Title : Advanced multifunctional textile structural polymeric composites and applications
Abstract:
Novel materials with unique properties compared to conventional materials are named as advanced materials that help modern industries to drive technological innovations and optimise the cost and efficiency of existing traditional materials and products. These materials include biomaterials, smart materials, nano-engineered materials, auxetic materials, smart composites for structural health monitoring, structural power composites, and a large variety of advanced textile structural composite materials. This paper presents development of textile structural polymeric composites as a new class of high-performance functional materials in the Focus incubation centre of IIT Delhi where the emphasis is given to produce innovative fibre architecture in manufacturing of tough, net shape, damage resistance, ductile, light weight multifunctional structural composites. The toughening and strengthening of polymer, metal, and ceramic matrix composites through the use of 3-D fibre architecture is demonstrated with experimental evidence.
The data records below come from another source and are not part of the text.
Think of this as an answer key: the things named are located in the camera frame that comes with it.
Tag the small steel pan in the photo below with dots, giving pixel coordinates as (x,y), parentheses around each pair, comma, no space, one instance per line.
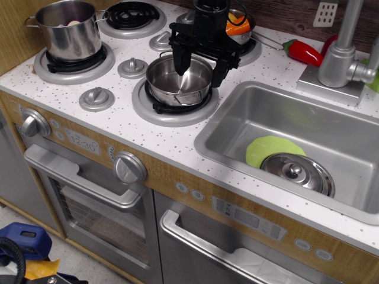
(175,90)

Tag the right oven dial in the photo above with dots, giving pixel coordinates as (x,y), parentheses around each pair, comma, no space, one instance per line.
(128,168)

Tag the silver toy faucet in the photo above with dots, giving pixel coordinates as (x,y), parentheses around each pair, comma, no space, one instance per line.
(341,77)

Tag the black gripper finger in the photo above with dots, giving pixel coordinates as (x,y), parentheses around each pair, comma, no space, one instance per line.
(223,65)
(182,53)

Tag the red toy chili pepper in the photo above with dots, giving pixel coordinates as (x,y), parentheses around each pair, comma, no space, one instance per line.
(303,52)

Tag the steel pot with orange food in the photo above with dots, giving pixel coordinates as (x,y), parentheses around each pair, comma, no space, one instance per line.
(240,27)

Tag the yellow cloth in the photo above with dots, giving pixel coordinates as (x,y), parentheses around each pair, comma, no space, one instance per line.
(36,269)

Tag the left oven dial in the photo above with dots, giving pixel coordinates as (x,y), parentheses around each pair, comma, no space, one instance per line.
(34,124)

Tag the silver stovetop knob front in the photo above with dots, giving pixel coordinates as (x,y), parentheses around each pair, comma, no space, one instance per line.
(96,99)

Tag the white slotted spatula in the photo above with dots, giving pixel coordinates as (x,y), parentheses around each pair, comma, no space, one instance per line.
(325,14)

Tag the silver sink basin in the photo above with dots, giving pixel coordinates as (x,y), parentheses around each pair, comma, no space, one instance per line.
(344,142)

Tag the silver stovetop knob back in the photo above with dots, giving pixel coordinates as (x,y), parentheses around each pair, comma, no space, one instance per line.
(186,18)

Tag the digital clock panel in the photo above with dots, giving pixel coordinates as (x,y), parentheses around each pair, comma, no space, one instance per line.
(82,141)

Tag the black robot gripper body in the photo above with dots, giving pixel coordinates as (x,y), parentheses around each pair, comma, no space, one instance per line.
(208,32)

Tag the oven dial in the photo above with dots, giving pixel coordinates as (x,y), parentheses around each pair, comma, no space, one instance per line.
(34,124)
(128,168)

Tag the back right stove burner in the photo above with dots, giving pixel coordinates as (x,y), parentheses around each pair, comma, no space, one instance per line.
(251,47)

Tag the red toy item behind faucet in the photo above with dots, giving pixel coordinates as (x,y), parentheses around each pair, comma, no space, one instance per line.
(327,44)

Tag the stove burner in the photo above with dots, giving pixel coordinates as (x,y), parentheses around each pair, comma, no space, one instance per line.
(73,73)
(251,47)
(131,20)
(143,104)

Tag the front left stove burner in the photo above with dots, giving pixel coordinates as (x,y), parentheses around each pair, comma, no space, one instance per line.
(73,73)

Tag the silver stovetop knob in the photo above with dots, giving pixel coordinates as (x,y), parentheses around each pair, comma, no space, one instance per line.
(96,99)
(132,68)
(160,43)
(186,18)

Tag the tall steel stock pot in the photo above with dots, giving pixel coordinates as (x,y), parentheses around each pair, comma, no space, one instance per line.
(69,29)

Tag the dishwasher door with handle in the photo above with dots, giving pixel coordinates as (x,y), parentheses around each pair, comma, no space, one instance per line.
(197,249)

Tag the blue clamp tool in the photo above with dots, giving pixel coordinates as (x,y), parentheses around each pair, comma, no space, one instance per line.
(34,241)

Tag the green round plate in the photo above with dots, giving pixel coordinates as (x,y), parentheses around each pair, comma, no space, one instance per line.
(263,147)

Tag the front right stove burner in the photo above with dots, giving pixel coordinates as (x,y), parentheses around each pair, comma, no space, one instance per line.
(143,104)

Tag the steel pot lid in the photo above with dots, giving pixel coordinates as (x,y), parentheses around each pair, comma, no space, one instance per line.
(300,170)

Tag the oven door with handle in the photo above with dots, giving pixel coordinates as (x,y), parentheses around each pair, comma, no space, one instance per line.
(112,220)

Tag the dishwasher control panel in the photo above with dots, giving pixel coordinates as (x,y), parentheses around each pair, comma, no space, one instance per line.
(249,219)

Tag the silver stovetop knob middle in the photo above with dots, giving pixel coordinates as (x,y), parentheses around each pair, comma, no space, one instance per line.
(132,68)

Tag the back left stove burner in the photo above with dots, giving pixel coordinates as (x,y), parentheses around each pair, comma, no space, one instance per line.
(131,20)

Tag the silver stovetop knob upper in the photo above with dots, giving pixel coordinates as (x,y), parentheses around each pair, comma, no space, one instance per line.
(160,43)

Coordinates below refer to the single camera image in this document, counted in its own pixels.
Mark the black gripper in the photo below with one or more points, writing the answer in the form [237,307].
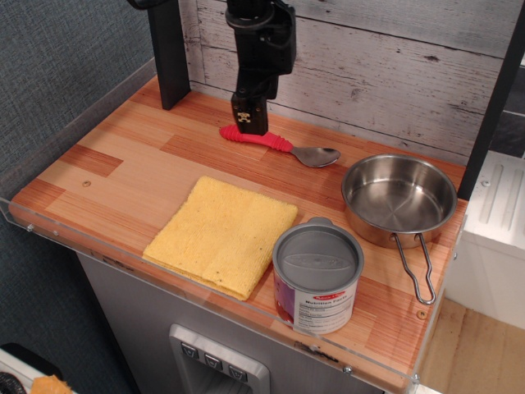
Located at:
[265,39]

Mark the red handled metal spoon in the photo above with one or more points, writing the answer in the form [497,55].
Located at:
[314,157]

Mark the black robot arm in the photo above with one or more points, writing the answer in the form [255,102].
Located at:
[265,39]

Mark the yellow folded cloth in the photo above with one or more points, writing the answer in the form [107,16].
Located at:
[222,236]

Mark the toy tin can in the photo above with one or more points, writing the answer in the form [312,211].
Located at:
[317,266]

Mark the grey toy fridge cabinet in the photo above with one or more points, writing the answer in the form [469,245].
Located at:
[140,312]

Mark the clear acrylic table guard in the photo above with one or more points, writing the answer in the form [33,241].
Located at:
[108,191]

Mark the silver dispenser button panel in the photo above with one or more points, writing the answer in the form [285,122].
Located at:
[206,366]

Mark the white toy appliance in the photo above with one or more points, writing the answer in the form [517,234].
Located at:
[487,271]

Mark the black left frame post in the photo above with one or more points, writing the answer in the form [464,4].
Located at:
[169,52]

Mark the black frame post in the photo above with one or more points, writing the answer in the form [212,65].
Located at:
[169,52]
[500,93]

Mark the steel pan with wire handle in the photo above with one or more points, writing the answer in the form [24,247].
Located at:
[400,202]

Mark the black right frame post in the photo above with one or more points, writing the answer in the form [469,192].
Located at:
[500,93]

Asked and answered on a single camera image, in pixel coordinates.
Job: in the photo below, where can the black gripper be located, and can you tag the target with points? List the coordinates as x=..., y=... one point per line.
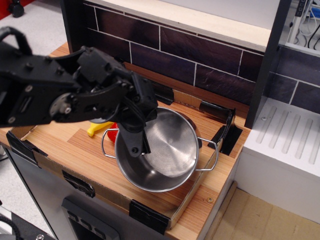
x=104, y=90

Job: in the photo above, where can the stainless steel pot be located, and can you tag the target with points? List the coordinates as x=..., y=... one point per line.
x=175, y=146

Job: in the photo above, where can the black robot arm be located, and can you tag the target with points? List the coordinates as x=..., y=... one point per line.
x=28, y=83

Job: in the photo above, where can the cardboard fence with black tape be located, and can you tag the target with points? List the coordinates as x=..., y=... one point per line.
x=66, y=147

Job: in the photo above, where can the red toy strawberry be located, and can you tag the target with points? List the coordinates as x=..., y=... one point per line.
x=113, y=132

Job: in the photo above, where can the yellow toy banana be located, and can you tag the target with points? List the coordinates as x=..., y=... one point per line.
x=94, y=127

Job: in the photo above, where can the grey oven control panel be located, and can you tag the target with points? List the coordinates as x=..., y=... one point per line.
x=86, y=226

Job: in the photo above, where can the wooden shelf board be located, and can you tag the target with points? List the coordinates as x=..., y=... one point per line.
x=190, y=20

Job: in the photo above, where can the white sink drainboard unit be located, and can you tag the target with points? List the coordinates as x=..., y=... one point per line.
x=280, y=160

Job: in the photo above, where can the dark grey vertical post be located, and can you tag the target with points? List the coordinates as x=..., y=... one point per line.
x=278, y=37

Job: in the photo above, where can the white power strip with cables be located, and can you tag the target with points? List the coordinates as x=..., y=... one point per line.
x=304, y=26
Number of experimental investigations revealed the potential of 3D textile structural polymeric composites to be used in automotives, aerospace, marine, wind energy and civil engineering applications. Techniques for the modelling of textile structural composite for their mechanical performance are also illustrated with examples in specific applications. Engineering design and manufacturing of woven auxetic composites, metal matrix fibre reinforced composites, multifunctional structural power composite, metal laminates/sandwich materials, woven structural composite radome and several 3D woven structure based composites are discussed with experimental results of their structural and non-structural functions. Majority of the developments in focus incubation centre were carried out to promote the textile structural polymeric composites for advanced load-bearing applications in automotives, marine, aerospace, railway and wind energy mainly due to the huge potential for weight saving and fuel economy. It is established that these composites can achieve a weight reduction of as high as up to 35% compared to aluminium and 60% compared to steel and the overall weight of a vehicle can be reduced up to 10%.